= Beginning of Section =

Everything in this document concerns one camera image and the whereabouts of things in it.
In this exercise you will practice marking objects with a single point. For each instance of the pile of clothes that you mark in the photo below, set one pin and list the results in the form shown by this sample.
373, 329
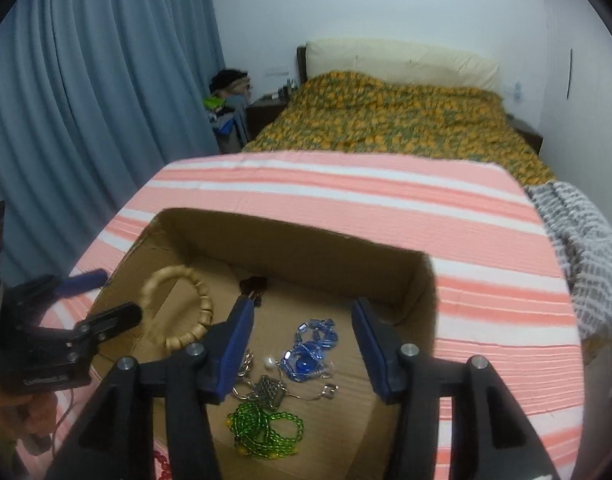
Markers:
226, 90

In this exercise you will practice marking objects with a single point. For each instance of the cream headboard cushion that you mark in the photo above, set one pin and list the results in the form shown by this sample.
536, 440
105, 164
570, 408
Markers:
401, 62

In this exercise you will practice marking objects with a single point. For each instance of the cardboard box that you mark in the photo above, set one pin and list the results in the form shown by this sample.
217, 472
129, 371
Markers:
296, 260

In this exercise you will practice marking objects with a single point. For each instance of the yellow floral quilt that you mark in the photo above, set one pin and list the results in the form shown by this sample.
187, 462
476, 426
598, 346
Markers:
396, 120

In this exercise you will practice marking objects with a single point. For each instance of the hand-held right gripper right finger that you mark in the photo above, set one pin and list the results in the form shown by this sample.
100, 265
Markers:
376, 360

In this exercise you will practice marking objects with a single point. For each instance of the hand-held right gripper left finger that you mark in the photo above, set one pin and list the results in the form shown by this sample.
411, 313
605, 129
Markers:
231, 355

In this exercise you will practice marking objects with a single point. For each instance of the grey patterned blanket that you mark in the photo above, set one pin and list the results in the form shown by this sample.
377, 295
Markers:
581, 250

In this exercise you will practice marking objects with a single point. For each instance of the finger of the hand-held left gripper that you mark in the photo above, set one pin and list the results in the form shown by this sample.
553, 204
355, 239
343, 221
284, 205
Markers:
116, 319
83, 281

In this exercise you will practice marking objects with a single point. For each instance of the dark wooden nightstand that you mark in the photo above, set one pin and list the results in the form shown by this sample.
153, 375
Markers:
266, 112

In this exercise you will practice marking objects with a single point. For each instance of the blue curtain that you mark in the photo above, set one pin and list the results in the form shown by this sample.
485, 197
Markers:
96, 110

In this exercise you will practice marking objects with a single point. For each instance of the dark wooden bed frame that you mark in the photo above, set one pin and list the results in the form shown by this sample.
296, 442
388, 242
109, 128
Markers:
301, 62

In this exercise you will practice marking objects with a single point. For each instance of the white wardrobe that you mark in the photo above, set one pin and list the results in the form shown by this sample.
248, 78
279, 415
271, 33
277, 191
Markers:
586, 120

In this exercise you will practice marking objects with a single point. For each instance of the pink white striped cloth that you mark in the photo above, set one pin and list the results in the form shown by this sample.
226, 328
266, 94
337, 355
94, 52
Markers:
486, 320

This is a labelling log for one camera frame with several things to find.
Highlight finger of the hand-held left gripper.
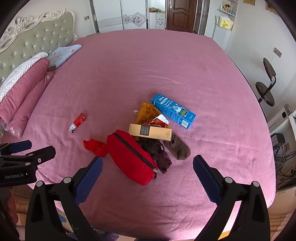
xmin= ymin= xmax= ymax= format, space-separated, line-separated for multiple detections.
xmin=0 ymin=140 xmax=32 ymax=155
xmin=0 ymin=146 xmax=56 ymax=168

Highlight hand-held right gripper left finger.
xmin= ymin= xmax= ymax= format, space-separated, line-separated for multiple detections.
xmin=25 ymin=156 xmax=104 ymax=241

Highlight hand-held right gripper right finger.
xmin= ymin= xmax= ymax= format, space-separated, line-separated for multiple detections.
xmin=193 ymin=154 xmax=270 ymax=241

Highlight brown sock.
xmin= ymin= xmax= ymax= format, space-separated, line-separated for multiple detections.
xmin=164 ymin=134 xmax=191 ymax=161

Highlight red crumpled cloth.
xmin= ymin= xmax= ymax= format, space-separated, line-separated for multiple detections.
xmin=83 ymin=138 xmax=108 ymax=159

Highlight red zip pouch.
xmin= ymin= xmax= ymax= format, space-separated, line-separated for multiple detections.
xmin=107 ymin=129 xmax=160 ymax=186

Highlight small red foil wrapper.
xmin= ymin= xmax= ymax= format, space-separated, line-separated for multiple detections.
xmin=68 ymin=113 xmax=86 ymax=134

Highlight pink pillows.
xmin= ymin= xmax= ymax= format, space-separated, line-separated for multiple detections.
xmin=0 ymin=58 xmax=55 ymax=139

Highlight dark purple cloth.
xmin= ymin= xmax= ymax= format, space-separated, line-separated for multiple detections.
xmin=138 ymin=138 xmax=173 ymax=174

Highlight beige cardboard box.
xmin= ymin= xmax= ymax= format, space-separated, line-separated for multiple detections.
xmin=129 ymin=123 xmax=173 ymax=141

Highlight red and white snack packet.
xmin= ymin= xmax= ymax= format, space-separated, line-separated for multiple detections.
xmin=148 ymin=114 xmax=170 ymax=128

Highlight white knitted blanket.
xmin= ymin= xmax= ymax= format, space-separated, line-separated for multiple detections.
xmin=0 ymin=52 xmax=49 ymax=103

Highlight blue cardboard box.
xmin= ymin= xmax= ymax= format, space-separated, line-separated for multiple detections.
xmin=151 ymin=93 xmax=197 ymax=129

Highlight patterned floor mat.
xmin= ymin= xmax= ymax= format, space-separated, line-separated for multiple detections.
xmin=268 ymin=204 xmax=295 ymax=235

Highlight light blue patterned pillow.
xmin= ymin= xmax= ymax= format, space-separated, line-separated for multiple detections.
xmin=47 ymin=44 xmax=82 ymax=70

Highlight dark swivel chair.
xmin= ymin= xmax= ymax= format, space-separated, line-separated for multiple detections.
xmin=255 ymin=58 xmax=277 ymax=107

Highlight green tufted headboard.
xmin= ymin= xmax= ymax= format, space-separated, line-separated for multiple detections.
xmin=0 ymin=9 xmax=77 ymax=87

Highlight pink bed sheet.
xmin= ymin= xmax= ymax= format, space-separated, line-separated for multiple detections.
xmin=0 ymin=30 xmax=277 ymax=240

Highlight white wardrobe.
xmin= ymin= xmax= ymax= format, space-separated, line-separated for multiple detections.
xmin=90 ymin=0 xmax=148 ymax=33

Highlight yellow packet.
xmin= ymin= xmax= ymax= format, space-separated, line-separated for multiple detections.
xmin=218 ymin=16 xmax=234 ymax=31

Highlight small white cabinet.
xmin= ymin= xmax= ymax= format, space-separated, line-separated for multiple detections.
xmin=148 ymin=11 xmax=166 ymax=30

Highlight brown wooden door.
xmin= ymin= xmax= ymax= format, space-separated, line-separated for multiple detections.
xmin=167 ymin=0 xmax=198 ymax=33

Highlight tangle of black cables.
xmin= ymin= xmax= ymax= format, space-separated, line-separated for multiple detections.
xmin=274 ymin=139 xmax=296 ymax=191

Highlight mustard drawstring bag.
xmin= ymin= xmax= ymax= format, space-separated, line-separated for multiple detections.
xmin=134 ymin=102 xmax=170 ymax=129

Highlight white desk frame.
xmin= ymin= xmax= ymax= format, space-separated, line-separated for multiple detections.
xmin=266 ymin=104 xmax=296 ymax=149

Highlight white wall shelf unit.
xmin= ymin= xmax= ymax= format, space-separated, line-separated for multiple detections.
xmin=211 ymin=0 xmax=239 ymax=52

= End of Section =

* [What to work on] Reproduce each entry word for word and cut the images.

* [Answer to the exercise]
Everything in this document concerns one camera image and the whereabouts of things in it.
In this exercise you will practice marking objects with a single point. For each instance of the pile of clothes that you mark in the photo below, set one pin and list the results in the form shown by this sample.
373, 329
Markers:
226, 90

In this exercise you will practice marking objects with a single point. For each instance of the cream headboard cushion that you mark in the photo above, set one pin and list the results in the form shown by this sample.
536, 440
105, 164
570, 408
Markers:
401, 62

In this exercise you will practice marking objects with a single point. For each instance of the cardboard box that you mark in the photo above, set one pin and list the results in the form shown by this sample.
217, 472
129, 371
Markers:
296, 260

In this exercise you will practice marking objects with a single point. For each instance of the yellow floral quilt that you mark in the photo above, set one pin and list the results in the form shown by this sample.
187, 462
476, 426
598, 346
Markers:
396, 120

In this exercise you will practice marking objects with a single point. For each instance of the hand-held right gripper right finger that you mark in the photo above, set one pin and list the results in the form shown by this sample.
100, 265
Markers:
376, 360

In this exercise you will practice marking objects with a single point. For each instance of the hand-held right gripper left finger that you mark in the photo above, set one pin and list the results in the form shown by this sample.
411, 313
605, 129
Markers:
231, 355

In this exercise you will practice marking objects with a single point. For each instance of the grey patterned blanket that you mark in the photo above, set one pin and list the results in the form shown by this sample.
377, 295
Markers:
581, 250

In this exercise you will practice marking objects with a single point. For each instance of the finger of the hand-held left gripper that you mark in the photo above, set one pin and list the results in the form shown by this sample.
553, 204
355, 239
343, 221
284, 205
Markers:
116, 319
83, 281

In this exercise you will practice marking objects with a single point. For each instance of the dark wooden nightstand that you mark in the photo above, set one pin and list the results in the form shown by this sample.
153, 375
Markers:
266, 112

In this exercise you will practice marking objects with a single point. For each instance of the blue curtain that you mark in the photo above, set one pin and list the results in the form shown by this sample.
485, 197
Markers:
96, 110

In this exercise you will practice marking objects with a single point. For each instance of the dark wooden bed frame that you mark in the photo above, set one pin and list the results in the form shown by this sample.
296, 442
388, 242
109, 128
Markers:
301, 62

In this exercise you will practice marking objects with a single point. For each instance of the white wardrobe that you mark in the photo above, set one pin and list the results in the form shown by this sample.
248, 78
279, 415
271, 33
277, 191
Markers:
586, 120

In this exercise you will practice marking objects with a single point. For each instance of the pink white striped cloth that you mark in the photo above, set one pin and list the results in the form shown by this sample.
226, 328
266, 94
337, 355
94, 52
Markers:
486, 320

This is a labelling log for one camera frame with several things to find.
Highlight finger of the hand-held left gripper.
xmin= ymin= xmax= ymax= format, space-separated, line-separated for multiple detections.
xmin=0 ymin=140 xmax=32 ymax=155
xmin=0 ymin=146 xmax=56 ymax=168

Highlight hand-held right gripper left finger.
xmin= ymin= xmax= ymax= format, space-separated, line-separated for multiple detections.
xmin=25 ymin=156 xmax=104 ymax=241

Highlight hand-held right gripper right finger.
xmin= ymin= xmax= ymax= format, space-separated, line-separated for multiple detections.
xmin=193 ymin=154 xmax=270 ymax=241

Highlight brown sock.
xmin= ymin= xmax= ymax= format, space-separated, line-separated for multiple detections.
xmin=164 ymin=134 xmax=191 ymax=161

Highlight red crumpled cloth.
xmin= ymin= xmax= ymax= format, space-separated, line-separated for multiple detections.
xmin=83 ymin=138 xmax=108 ymax=159

Highlight red zip pouch.
xmin= ymin= xmax= ymax= format, space-separated, line-separated for multiple detections.
xmin=107 ymin=129 xmax=160 ymax=186

Highlight small red foil wrapper.
xmin= ymin= xmax= ymax= format, space-separated, line-separated for multiple detections.
xmin=68 ymin=113 xmax=86 ymax=134

Highlight pink pillows.
xmin= ymin= xmax= ymax= format, space-separated, line-separated for multiple detections.
xmin=0 ymin=58 xmax=55 ymax=139

Highlight dark purple cloth.
xmin= ymin= xmax= ymax= format, space-separated, line-separated for multiple detections.
xmin=138 ymin=138 xmax=173 ymax=174

Highlight beige cardboard box.
xmin= ymin= xmax= ymax= format, space-separated, line-separated for multiple detections.
xmin=129 ymin=123 xmax=173 ymax=141

Highlight red and white snack packet.
xmin= ymin= xmax= ymax= format, space-separated, line-separated for multiple detections.
xmin=148 ymin=114 xmax=170 ymax=128

Highlight white knitted blanket.
xmin= ymin= xmax= ymax= format, space-separated, line-separated for multiple detections.
xmin=0 ymin=52 xmax=49 ymax=103

Highlight blue cardboard box.
xmin= ymin= xmax= ymax= format, space-separated, line-separated for multiple detections.
xmin=151 ymin=93 xmax=197 ymax=129

Highlight patterned floor mat.
xmin= ymin= xmax= ymax= format, space-separated, line-separated for multiple detections.
xmin=268 ymin=204 xmax=295 ymax=235

Highlight light blue patterned pillow.
xmin= ymin= xmax= ymax= format, space-separated, line-separated for multiple detections.
xmin=47 ymin=44 xmax=82 ymax=70

Highlight dark swivel chair.
xmin= ymin= xmax= ymax= format, space-separated, line-separated for multiple detections.
xmin=255 ymin=58 xmax=277 ymax=107

Highlight green tufted headboard.
xmin= ymin= xmax= ymax= format, space-separated, line-separated for multiple detections.
xmin=0 ymin=9 xmax=77 ymax=87

Highlight pink bed sheet.
xmin= ymin= xmax= ymax= format, space-separated, line-separated for multiple detections.
xmin=0 ymin=30 xmax=277 ymax=240

Highlight white wardrobe.
xmin= ymin= xmax= ymax= format, space-separated, line-separated for multiple detections.
xmin=90 ymin=0 xmax=148 ymax=33

Highlight yellow packet.
xmin= ymin= xmax= ymax= format, space-separated, line-separated for multiple detections.
xmin=218 ymin=16 xmax=234 ymax=31

Highlight small white cabinet.
xmin= ymin= xmax= ymax= format, space-separated, line-separated for multiple detections.
xmin=148 ymin=11 xmax=166 ymax=30

Highlight brown wooden door.
xmin= ymin= xmax= ymax= format, space-separated, line-separated for multiple detections.
xmin=167 ymin=0 xmax=198 ymax=33

Highlight tangle of black cables.
xmin= ymin= xmax= ymax= format, space-separated, line-separated for multiple detections.
xmin=274 ymin=139 xmax=296 ymax=191

Highlight mustard drawstring bag.
xmin= ymin= xmax= ymax= format, space-separated, line-separated for multiple detections.
xmin=134 ymin=102 xmax=170 ymax=129

Highlight white desk frame.
xmin= ymin= xmax= ymax= format, space-separated, line-separated for multiple detections.
xmin=266 ymin=104 xmax=296 ymax=149

Highlight white wall shelf unit.
xmin= ymin= xmax= ymax= format, space-separated, line-separated for multiple detections.
xmin=211 ymin=0 xmax=239 ymax=52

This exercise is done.